I've been doing a lot of research to determine best practices for storing passwords for a system I'm currently developing. So far, I've decided that I'm going to be using a SHA512 hash with an RNG to generate a salt for each password (obviously best practice against Rainbow Tables etc).
Would storing the passwords in two separate fields in the table be too simplistic to determine the password representation in the database (there's a PasswordHash
field and a PasswordSalt
field)? It may seem like security through obscurity, but I was thinking of storing the salt and the password hash together in one field concatenated together.
Would this "help" at all?
The easiest way is to put the salt in front of the password and hash the combined text string. The salt is not an encryption key, so it can be stored in the password database along with the username – it serves merely to prevent two users with the same password getting the same hash.
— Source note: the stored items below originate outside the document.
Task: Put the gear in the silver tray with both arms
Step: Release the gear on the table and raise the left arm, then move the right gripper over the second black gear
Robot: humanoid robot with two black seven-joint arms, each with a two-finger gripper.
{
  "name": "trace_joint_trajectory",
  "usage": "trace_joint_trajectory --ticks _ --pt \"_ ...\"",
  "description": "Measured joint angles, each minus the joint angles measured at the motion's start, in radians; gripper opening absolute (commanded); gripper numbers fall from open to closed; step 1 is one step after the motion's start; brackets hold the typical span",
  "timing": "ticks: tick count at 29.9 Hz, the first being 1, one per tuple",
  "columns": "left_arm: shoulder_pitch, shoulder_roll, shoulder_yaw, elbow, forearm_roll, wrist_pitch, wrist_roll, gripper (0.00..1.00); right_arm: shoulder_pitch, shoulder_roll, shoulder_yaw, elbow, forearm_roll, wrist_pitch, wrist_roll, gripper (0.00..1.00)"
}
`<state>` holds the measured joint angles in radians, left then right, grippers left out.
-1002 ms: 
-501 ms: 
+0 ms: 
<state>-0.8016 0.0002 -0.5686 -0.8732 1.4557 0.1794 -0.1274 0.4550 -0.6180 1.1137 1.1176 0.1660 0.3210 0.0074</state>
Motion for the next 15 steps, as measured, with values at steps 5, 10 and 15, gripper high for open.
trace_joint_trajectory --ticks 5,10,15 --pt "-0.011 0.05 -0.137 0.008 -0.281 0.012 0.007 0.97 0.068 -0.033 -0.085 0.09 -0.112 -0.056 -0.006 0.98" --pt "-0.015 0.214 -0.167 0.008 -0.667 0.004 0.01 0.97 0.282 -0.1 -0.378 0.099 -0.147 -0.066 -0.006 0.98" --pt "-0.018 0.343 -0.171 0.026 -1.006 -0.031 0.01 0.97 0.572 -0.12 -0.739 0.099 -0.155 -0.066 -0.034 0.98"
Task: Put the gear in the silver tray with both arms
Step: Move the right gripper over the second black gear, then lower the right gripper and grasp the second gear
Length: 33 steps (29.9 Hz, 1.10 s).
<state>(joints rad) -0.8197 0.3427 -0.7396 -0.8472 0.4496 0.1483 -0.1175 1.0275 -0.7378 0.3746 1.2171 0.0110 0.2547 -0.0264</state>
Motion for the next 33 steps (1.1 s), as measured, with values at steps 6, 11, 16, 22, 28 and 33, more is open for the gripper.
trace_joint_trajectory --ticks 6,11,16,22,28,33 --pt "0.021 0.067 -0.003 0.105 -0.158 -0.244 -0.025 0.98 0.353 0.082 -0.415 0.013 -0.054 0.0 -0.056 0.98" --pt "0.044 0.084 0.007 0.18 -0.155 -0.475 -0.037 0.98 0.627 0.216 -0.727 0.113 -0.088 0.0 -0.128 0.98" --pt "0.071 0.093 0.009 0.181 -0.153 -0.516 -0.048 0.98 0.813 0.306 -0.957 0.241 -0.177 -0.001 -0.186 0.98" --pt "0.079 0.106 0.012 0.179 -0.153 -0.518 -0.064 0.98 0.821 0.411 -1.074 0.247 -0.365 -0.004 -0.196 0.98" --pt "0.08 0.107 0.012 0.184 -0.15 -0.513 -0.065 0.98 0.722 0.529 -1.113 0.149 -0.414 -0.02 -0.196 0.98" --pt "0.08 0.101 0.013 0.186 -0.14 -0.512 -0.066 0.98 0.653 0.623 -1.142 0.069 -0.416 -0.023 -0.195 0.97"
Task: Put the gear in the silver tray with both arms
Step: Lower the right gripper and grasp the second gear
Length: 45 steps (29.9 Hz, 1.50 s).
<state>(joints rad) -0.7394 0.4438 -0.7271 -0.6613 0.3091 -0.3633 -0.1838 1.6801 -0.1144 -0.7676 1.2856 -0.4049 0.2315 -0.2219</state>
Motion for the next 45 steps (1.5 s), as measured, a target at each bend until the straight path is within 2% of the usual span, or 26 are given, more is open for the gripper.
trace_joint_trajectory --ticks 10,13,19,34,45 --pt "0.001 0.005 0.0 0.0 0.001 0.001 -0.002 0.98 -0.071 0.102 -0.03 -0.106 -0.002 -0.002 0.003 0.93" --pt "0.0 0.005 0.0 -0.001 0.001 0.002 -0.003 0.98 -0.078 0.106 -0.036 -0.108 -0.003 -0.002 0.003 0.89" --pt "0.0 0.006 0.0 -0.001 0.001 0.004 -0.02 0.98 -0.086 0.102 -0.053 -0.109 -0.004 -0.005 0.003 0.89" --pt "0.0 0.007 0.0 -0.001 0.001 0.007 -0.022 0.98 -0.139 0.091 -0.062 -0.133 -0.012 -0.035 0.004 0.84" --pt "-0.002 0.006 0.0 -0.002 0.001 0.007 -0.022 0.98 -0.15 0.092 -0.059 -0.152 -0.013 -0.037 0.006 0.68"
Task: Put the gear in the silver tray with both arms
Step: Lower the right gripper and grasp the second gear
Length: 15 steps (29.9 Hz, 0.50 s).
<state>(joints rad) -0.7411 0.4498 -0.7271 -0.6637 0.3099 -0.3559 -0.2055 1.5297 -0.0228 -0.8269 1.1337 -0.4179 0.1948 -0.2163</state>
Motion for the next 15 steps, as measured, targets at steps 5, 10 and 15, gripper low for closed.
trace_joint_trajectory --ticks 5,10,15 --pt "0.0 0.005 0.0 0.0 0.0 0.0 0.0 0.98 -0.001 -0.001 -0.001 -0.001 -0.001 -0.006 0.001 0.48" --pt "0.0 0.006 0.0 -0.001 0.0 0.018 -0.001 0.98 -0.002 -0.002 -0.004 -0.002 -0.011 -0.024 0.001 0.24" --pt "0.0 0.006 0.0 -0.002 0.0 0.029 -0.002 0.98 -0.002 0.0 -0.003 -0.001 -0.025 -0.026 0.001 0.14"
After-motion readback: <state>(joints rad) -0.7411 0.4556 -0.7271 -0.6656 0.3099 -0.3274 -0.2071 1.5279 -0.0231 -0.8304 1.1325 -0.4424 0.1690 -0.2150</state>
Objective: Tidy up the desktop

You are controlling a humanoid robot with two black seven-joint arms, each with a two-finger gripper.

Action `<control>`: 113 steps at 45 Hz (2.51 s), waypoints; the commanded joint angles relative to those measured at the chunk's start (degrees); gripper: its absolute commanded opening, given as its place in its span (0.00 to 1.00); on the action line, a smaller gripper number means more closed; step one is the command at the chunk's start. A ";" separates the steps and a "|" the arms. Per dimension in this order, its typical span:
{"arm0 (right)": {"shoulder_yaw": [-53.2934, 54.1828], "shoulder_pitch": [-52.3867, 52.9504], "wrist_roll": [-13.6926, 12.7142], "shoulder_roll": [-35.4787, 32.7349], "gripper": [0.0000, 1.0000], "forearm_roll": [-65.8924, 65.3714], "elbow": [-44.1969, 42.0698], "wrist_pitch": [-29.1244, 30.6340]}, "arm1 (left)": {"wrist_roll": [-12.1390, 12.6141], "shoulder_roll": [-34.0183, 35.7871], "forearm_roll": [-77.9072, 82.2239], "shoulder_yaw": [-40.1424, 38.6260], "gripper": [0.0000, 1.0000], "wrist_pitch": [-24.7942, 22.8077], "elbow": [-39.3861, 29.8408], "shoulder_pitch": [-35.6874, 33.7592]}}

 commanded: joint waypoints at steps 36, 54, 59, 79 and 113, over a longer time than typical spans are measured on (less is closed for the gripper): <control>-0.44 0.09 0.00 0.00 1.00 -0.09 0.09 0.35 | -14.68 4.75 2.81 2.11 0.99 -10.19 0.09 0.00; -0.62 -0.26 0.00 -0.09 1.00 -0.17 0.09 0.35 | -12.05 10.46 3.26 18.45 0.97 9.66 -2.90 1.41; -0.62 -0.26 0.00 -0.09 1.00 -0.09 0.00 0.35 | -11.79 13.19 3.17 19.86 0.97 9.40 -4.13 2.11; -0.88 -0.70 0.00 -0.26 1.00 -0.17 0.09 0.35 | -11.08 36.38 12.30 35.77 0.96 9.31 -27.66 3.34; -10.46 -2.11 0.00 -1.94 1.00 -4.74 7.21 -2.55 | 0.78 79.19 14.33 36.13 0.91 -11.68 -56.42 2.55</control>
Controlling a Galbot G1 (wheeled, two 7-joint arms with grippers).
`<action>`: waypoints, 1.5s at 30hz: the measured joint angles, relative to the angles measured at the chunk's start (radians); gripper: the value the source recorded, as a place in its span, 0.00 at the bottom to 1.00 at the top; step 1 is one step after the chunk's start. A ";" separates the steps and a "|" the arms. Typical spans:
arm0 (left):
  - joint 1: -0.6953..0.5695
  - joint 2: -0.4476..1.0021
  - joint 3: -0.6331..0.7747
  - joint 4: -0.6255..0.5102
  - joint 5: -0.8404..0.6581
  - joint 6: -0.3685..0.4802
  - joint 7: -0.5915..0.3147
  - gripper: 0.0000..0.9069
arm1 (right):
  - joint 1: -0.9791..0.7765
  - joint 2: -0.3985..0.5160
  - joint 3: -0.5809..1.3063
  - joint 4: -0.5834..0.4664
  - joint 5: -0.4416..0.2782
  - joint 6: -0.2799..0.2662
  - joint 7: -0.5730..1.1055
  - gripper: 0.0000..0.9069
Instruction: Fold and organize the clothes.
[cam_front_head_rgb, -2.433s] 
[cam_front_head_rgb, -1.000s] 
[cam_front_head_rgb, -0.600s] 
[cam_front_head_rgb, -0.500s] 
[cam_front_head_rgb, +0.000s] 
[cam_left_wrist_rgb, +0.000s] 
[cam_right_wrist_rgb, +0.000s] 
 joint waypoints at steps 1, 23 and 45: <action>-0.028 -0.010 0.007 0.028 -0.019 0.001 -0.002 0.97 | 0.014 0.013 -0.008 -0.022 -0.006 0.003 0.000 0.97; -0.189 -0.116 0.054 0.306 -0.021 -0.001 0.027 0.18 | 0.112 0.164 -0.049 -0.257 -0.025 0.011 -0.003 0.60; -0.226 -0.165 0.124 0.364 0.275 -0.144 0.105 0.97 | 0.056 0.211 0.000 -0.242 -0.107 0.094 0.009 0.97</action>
To stop them from precomputing hashes, the salt should be stored in the database, so they can't get it before getting the hashes themselves, which means they need a lot of time to break the hashes after they compromise the database, which gives you a chance to change passwords before they get access.
Pure salt (pure sodium and chloride) never goes bad. As it does not contain any additives, it will preserve its flavor and potency in time. Salt is a natural preservative. If stored correctly (in dry and cool conditions), it can have an infinite shelf life.
That section is a "SHOULD" not a "SHALL". It is standard practice not to keep the salt secret but to save it with the password hashed verifier. If the salt is not secret a brute force search is possible if the password is weak such as being on a list of frequent passwords.
It doesn't really matter much. The salt doesn't give away any secrets, in fact, it helps keeping secrets. If you want to impress your database designer friends, keep it in a field of its own. If you want to impress your optimizing friends, keep it with the hash. It's a matter of style, really.
Regarding the salt; you might want to make it long enough to prevent against rainbow table attacks: http://en.wikipedia.org/wiki/Rainbow_table#Defense_against_rainbow_tables
Store it seperately.
Remember what you are protecting against: The scenario is someone gets a copy of your database and therefore can execute a rainbow-table lookup against the fields, if not salted.
It really doesn't matter if the attacker knows the salt; it's just to stop him from using pre-generated rainbow tables.
If you love us? You can donate to us via Paypal or buy me a coffee so we can maintain and grow! Thank you!